The champagne corks are popping as the travel and tourism industry celebrates the news that South Africa, and several other East African and Southern African countries will be taken off the UK’s red list, effective Monday, October 11.
As announced by UK Secretary of Transport, Grant Shapps, earlier this evening (October 7), only seven countries remain on the red list, with Britons now able to travel to 47 more countries and not needing to quarantine on arrival back from their destination.
According to the official UK Government website, South Africa will be added to the list of countries and territories with approved proof of vaccination, effective 04h00 on October 11.
The travel advisory states: “If you arrive in England before that date you must follow the rules for people who are not fully vaccinated. If you arrive after that, you can use a vaccine certificate to prove your vaccination status.”
This follows several high-level national, local and provincial government interventions, including a phone call to UK Prime Minister, Boris Johnson, by President Cyril Ramaphosa last week.
During this call, Johnson agreed to continue working closely with Ramaphosa on this so that tourism between the countries could recover as soon as possible.
Tourism bodies such as SATSA, Asata, FEDHASA, TBCSA, South African Tourism and the African Travel and Tourism Association have been lobbying the UK government for an urgent review of the decision to keep South Africa on the UK’s red list.
Since May this year, SATSA has been lobbying business and political influencers in the UK to remove South Africa from the red list. The inbound industry association appointed Eterna Partners, a UK-based PR and strategy consultancy, to lobby on its behalf with a view to the resumption of travel between the UK and Southern Africa by this month. The Eterna campaign gained impetus over the past few months, supported by industry crowdfunding in various phases – at a cost of £74 000 (R1,5m). SATSA CEO, David Frost, said the return on this investment would be made by just 48 UK arrivals.

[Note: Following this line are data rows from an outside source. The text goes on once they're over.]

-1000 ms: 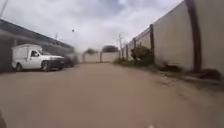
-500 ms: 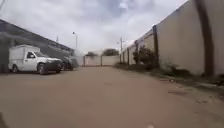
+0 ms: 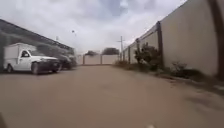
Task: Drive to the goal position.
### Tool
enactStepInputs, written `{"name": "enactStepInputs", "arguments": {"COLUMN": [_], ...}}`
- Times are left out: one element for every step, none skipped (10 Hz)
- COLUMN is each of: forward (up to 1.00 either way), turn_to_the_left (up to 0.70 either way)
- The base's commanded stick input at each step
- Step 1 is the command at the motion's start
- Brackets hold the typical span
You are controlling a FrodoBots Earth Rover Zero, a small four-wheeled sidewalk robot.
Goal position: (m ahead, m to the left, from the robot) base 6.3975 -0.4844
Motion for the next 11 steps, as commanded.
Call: {"name": "enactStepInputs", "arguments": {"forward": [1.0, 1.0, 1.0, 1.0, 1.0, 1.0, 1.0, 1.0, 1.0, 1.0, 1.0], "turn_to_the_left": [0.0, 0.0, 0.0, 0.0, 0.0, 0.0, 0.0, 0.0, 0.0, 0.0, 0.0]}}
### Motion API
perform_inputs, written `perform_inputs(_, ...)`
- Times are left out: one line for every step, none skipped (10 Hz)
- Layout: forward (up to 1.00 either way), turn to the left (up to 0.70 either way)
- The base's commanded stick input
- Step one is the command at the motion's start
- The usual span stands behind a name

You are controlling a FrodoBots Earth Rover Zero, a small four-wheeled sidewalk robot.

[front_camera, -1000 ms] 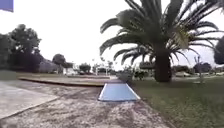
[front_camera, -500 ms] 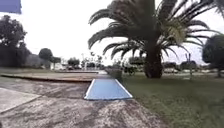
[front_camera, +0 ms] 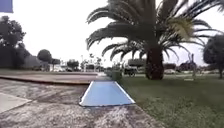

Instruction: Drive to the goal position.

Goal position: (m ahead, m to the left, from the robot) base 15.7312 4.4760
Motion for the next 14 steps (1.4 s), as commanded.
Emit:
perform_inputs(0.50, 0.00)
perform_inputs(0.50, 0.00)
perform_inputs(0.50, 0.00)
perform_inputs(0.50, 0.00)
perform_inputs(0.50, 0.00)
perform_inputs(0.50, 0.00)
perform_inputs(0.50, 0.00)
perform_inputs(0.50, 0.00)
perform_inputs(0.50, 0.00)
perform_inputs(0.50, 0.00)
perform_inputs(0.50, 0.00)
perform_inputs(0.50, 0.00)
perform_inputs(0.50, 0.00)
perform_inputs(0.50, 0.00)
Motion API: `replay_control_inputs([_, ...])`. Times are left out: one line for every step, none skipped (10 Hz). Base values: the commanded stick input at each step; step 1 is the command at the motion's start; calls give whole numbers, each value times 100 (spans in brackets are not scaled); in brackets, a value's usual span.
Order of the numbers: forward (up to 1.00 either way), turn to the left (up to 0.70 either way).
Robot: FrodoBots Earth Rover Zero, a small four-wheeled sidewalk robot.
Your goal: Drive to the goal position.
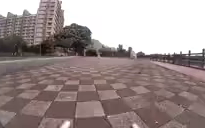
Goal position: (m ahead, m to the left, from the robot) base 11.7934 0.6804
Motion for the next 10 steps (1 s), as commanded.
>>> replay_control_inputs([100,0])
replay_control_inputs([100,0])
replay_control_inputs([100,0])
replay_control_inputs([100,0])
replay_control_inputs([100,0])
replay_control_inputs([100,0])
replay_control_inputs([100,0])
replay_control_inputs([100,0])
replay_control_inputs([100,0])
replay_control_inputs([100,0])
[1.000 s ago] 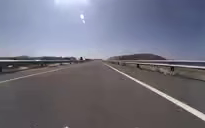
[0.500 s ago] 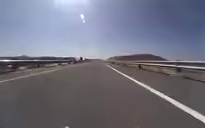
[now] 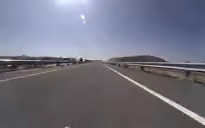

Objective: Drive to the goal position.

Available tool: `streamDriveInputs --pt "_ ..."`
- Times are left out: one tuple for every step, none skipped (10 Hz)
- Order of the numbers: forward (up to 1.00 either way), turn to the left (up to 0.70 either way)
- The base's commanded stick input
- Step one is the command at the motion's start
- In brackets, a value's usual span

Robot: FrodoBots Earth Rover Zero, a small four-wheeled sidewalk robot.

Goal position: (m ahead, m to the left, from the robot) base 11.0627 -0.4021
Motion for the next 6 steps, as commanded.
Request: streamDriveInputs --pt "1.00 0.00" --pt "1.00 0.00" --pt "1.00 0.00" --pt "1.00 0.00" --pt "1.00 0.00" --pt "1.00 0.00"
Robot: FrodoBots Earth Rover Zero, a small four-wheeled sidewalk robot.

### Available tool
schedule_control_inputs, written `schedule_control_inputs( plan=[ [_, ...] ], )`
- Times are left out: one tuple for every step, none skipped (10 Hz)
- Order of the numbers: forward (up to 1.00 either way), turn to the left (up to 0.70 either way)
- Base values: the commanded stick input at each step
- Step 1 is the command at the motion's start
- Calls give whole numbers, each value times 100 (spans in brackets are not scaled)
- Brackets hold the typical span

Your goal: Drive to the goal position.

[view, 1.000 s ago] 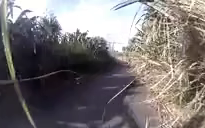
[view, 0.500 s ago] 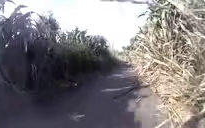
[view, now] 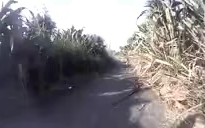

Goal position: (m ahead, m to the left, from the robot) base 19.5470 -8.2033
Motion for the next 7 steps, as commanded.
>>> schedule_control_inputs(
  plan=[
    [45,-27],
    [45,-27],
    [45,-27],
    [45,-27],
    [45,-24],
    [45,-13],
    [45,-2]
  ],
)
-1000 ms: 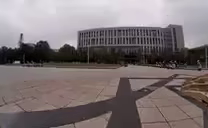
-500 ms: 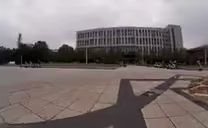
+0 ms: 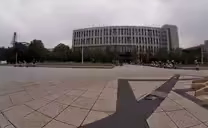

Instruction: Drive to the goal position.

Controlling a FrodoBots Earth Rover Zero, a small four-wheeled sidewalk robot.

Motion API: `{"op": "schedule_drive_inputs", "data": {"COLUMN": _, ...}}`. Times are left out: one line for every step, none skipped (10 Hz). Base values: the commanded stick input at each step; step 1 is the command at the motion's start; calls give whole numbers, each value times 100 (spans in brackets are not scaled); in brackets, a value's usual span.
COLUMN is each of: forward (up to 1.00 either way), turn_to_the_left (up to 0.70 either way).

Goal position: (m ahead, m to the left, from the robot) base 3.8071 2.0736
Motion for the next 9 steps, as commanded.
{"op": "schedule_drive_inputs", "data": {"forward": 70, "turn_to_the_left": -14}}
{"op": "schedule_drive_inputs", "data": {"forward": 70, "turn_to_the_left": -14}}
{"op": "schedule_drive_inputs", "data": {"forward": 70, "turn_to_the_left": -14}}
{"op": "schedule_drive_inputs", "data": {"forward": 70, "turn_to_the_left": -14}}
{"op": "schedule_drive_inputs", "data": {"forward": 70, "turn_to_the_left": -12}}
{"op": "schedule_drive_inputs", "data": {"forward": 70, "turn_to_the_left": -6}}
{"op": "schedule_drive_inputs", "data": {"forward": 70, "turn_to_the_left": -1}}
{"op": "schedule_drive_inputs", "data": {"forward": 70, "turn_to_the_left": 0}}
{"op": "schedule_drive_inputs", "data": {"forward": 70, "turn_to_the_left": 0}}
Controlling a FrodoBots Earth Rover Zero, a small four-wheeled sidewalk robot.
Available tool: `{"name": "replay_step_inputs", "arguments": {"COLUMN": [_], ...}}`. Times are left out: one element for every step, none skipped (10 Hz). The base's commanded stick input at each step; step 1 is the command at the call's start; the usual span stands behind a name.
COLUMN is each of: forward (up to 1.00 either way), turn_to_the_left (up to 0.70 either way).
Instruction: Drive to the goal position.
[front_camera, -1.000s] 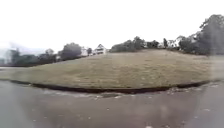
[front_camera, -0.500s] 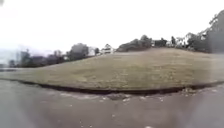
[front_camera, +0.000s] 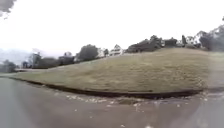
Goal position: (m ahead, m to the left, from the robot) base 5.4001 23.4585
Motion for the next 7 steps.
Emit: {"name": "replay_step_inputs", "arguments": {"forward": [0.45,0.3,0.3,0.3,0.3,0.3,0.3], "turn_to_the_left": [0.27,0.75,0.75,0.75,0.75,0.75,0.75]}}
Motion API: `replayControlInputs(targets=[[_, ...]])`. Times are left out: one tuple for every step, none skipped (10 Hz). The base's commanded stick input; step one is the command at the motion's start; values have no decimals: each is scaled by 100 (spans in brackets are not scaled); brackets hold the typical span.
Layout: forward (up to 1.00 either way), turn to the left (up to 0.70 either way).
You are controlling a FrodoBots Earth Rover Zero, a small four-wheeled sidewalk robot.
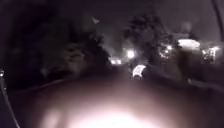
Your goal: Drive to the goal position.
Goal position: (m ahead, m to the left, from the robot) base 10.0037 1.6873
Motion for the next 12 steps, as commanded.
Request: replayControlInputs(targets=[[50, 1], [50, 7], [50, 0], [50, 0], [50, 2], [50, 4], [50, 3], [50, 3], [50, 2], [50, 0], [50, 0], [50, 0]])
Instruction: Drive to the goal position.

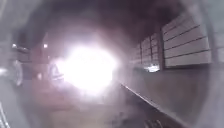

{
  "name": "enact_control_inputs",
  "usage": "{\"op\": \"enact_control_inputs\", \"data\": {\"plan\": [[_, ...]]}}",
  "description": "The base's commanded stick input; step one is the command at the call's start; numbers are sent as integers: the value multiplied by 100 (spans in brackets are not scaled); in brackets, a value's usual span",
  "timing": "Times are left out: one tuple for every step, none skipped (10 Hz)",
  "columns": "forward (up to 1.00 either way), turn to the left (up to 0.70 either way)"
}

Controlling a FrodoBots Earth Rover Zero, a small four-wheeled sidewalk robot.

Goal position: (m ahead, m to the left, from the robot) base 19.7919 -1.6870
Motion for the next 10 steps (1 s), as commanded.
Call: {"op": "enact_control_inputs", "data": {"plan": [[70, 0], [70, 0], [70, -30], [70, -24], [70, -4], [70, 0], [70, 0], [70, 0], [70, 0], [70, 0]]}}
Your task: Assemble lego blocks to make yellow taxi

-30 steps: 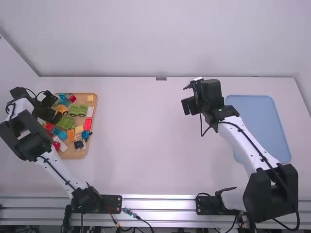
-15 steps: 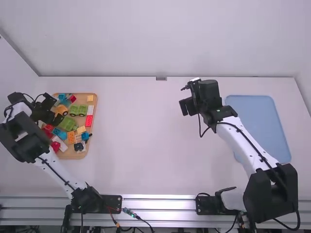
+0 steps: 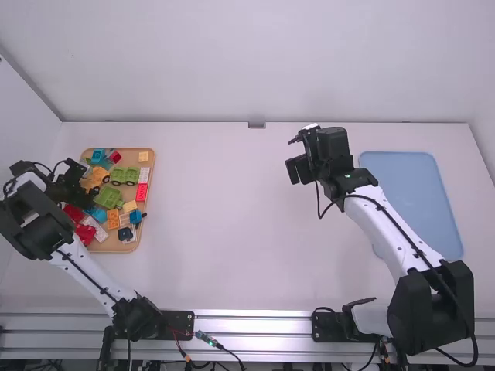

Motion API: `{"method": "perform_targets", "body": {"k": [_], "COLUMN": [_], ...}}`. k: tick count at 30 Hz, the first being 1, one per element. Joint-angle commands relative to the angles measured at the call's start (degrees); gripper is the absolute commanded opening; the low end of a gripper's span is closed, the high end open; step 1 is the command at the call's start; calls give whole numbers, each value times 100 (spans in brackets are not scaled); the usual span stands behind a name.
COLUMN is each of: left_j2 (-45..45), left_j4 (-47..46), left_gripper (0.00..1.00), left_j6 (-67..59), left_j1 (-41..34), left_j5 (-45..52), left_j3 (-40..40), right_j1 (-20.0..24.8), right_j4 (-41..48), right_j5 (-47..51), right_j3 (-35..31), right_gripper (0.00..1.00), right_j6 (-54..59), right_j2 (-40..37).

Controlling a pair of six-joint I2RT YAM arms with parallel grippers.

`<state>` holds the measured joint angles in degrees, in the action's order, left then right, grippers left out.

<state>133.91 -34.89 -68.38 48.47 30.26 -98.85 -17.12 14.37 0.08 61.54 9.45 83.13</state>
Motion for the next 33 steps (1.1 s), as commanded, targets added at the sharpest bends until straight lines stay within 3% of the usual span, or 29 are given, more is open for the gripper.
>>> {"method": "perform_targets", "body": {"k": [1, 9, 13, 21, 26, 27, 29, 33], "left_j2": [109, 109, 109, 109, 109, 109, 107, 107], "left_j4": [5, 134, 647, 897, 868, 866, 870, 748], "left_gripper": [94, 81, 65, 63, 47, 45, 55, 51], "left_j6": [-63, -35, 442, 448, 474, 507, 767, 927], "left_j1": [-83, -76, -76, -87, -83, -98, -122, -122], "left_j5": [-25, -64, 34, -29, 65, 78, 23, 32], "left_j3": [-103, -101, 52, 312, 297, 293, 253, 102], "right_j1": [-9, -7, -17, 9, 24, 24, 24, 26], "right_j4": [7, 7, 7, 4, 9, 9, 7, 9], "right_j5": [-2, -2, 0, 0, -4, -2, -2, -2], "right_j3": [151, 151, 151, 151, 151, 151, 151, 151], "right_gripper": [99, 99, 99, 99, 99, 99, 99, 99], "right_j6": [-20, -17, -20, -20, -20, -20, -20, -20], "right_j2": [23, 23, 23, 23, 23, 23, 23, 23]}}
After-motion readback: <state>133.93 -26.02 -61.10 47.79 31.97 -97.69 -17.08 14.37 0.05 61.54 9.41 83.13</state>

Frost told Travel News’s inbound sister publication, Tourism Update, recently: “We anticipate pent-up demand from our top source market to visit South Africa. We are grateful to our tourism industry for keeping the faith and supporting us throughout.”
Britain is South Africa’s biggest inbound market and is also a key outbound market. And on the outbound front, Asata has also tirelessly lobbied against South Africa being on the red list.
CEO, Otto de Vries, said: "The complexity and cost associated with South Africa being classified as a ‘red list’ destination was a major deterrent for South African travellers.
“With the lifting of South Africa from the UK red list our next priority must be to provide clarity on the requirements the UK will impose to prove travellers’ vaccination status,” said de Vries. “Shapps has announced he’ll recognise the vaccination status of 37 new countries and territories. Asata believes South Africa will be among these countries, but we are seeking clarity on this. South African travellers must be able to make confident choices to travel to the UK, knowing exactly what the basic requirements are and without having to worry that their proof of vaccination might not be accepted.”
De Vries added: “The UK is a popular destination for South African leisure and business travellers. The fact that vaccinated South Africans will be able to travel without the need for quarantine will be a major boost for our travel industry.”
City of Cape Town Mayoral Committee Member for Economic Opportunities and Asset Management, James Vos, has continued to highlight that being on the UK’s red list cost the South African economy an estimated R26m per day in unearned, much-needed revenue.